* _Task requirements_
For each line in the data below that has the word "Please", copy that line.

* _Exercise inputs_
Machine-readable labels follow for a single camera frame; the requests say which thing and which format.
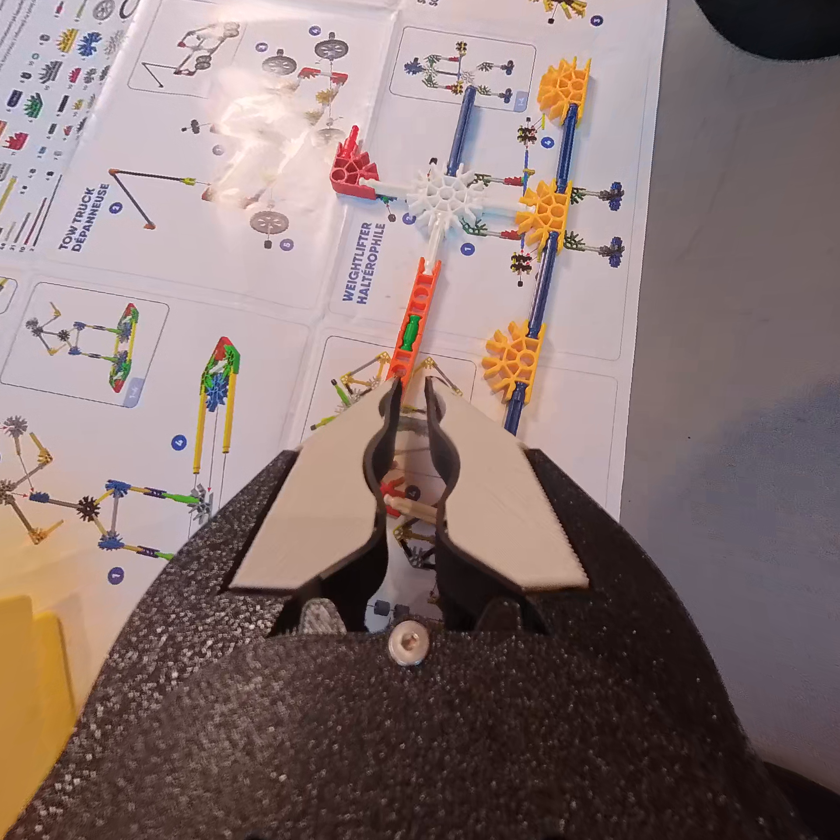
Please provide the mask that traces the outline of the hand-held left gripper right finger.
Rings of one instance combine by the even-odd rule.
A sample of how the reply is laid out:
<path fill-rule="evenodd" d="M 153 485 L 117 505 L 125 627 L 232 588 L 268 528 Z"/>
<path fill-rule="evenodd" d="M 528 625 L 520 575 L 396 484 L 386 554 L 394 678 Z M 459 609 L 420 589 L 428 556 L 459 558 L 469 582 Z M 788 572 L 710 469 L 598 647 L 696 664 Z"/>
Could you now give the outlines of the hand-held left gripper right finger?
<path fill-rule="evenodd" d="M 447 629 L 488 627 L 491 603 L 543 629 L 533 597 L 590 582 L 519 441 L 438 380 L 425 381 L 437 503 L 436 581 Z"/>

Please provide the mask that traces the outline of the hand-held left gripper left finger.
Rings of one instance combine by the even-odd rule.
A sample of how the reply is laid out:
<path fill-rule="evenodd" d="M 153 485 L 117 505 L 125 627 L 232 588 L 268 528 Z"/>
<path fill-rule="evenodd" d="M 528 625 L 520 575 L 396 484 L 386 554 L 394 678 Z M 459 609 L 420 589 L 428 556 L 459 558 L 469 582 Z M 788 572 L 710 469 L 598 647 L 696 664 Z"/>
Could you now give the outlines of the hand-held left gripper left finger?
<path fill-rule="evenodd" d="M 330 599 L 363 632 L 387 568 L 381 483 L 392 466 L 403 386 L 391 379 L 300 447 L 237 557 L 229 589 Z"/>

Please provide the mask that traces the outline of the yellow plastic bin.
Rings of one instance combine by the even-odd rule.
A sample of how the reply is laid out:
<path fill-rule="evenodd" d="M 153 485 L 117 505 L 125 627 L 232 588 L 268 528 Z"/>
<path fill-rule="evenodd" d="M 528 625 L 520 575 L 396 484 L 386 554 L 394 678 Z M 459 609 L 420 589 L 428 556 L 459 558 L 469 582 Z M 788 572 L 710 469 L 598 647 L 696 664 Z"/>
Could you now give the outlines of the yellow plastic bin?
<path fill-rule="evenodd" d="M 1 834 L 65 748 L 77 718 L 65 634 L 49 600 L 51 551 L 2 525 Z"/>

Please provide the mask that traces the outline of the colourful construction toy model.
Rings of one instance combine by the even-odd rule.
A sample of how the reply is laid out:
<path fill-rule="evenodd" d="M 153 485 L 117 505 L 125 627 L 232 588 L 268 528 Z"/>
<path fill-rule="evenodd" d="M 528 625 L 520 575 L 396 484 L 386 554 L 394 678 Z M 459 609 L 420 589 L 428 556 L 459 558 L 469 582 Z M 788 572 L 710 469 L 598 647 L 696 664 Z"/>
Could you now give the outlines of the colourful construction toy model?
<path fill-rule="evenodd" d="M 464 163 L 469 121 L 475 110 L 478 88 L 468 85 L 458 113 L 455 136 L 445 165 L 431 160 L 408 184 L 383 181 L 369 155 L 361 146 L 351 160 L 340 156 L 341 144 L 330 174 L 338 194 L 374 201 L 404 202 L 418 226 L 427 230 L 427 245 L 418 260 L 408 295 L 402 323 L 396 334 L 395 348 L 386 374 L 380 368 L 378 382 L 398 379 L 402 394 L 416 368 L 424 331 L 432 307 L 439 275 L 440 256 L 450 228 L 460 228 L 468 236 L 518 241 L 513 269 L 521 274 L 531 269 L 532 257 L 539 263 L 535 291 L 528 319 L 512 323 L 508 333 L 497 331 L 487 344 L 489 356 L 482 361 L 491 389 L 501 394 L 506 406 L 504 428 L 516 435 L 522 411 L 532 396 L 539 357 L 545 334 L 545 311 L 548 305 L 553 272 L 562 248 L 576 252 L 590 251 L 621 264 L 624 246 L 620 238 L 609 245 L 588 245 L 582 236 L 568 229 L 570 210 L 586 196 L 607 201 L 611 209 L 620 206 L 623 188 L 590 192 L 573 186 L 571 163 L 574 137 L 585 108 L 592 61 L 578 66 L 577 59 L 562 59 L 549 67 L 538 88 L 537 101 L 542 120 L 556 121 L 562 128 L 560 156 L 554 178 L 528 186 L 531 174 L 526 166 L 523 178 L 494 178 L 477 173 Z"/>

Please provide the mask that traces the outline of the printed paper instruction sheet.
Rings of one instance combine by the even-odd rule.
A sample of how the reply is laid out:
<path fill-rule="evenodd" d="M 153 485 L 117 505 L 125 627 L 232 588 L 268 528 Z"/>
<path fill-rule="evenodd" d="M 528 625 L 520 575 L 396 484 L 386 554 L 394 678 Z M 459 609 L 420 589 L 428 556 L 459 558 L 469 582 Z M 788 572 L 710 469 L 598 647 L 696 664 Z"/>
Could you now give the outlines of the printed paper instruction sheet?
<path fill-rule="evenodd" d="M 568 229 L 520 440 L 617 513 L 667 2 L 2 2 L 2 525 L 51 551 L 49 600 L 103 648 L 174 552 L 282 448 L 383 383 L 427 230 L 338 194 L 353 127 L 379 177 L 465 165 L 550 182 L 539 82 L 591 60 Z M 482 361 L 539 263 L 450 228 L 397 436 L 441 483 L 426 378 L 502 424 Z"/>

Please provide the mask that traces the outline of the black mesh chair seat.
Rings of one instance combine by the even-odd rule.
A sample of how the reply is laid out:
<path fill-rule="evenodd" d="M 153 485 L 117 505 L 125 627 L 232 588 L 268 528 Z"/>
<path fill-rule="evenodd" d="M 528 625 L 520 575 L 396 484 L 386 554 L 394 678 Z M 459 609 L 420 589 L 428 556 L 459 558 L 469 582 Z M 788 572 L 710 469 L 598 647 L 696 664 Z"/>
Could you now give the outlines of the black mesh chair seat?
<path fill-rule="evenodd" d="M 697 1 L 729 43 L 772 60 L 839 54 L 838 1 Z"/>

* _Answer below_
Please provide the mask that traces the outline of the hand-held left gripper right finger.
Please provide the mask that traces the outline of the hand-held left gripper left finger.
Please provide the mask that traces the outline of the yellow plastic bin.
Please provide the mask that traces the outline of the colourful construction toy model.
Please provide the mask that traces the outline of the printed paper instruction sheet.
Please provide the mask that traces the outline of the black mesh chair seat.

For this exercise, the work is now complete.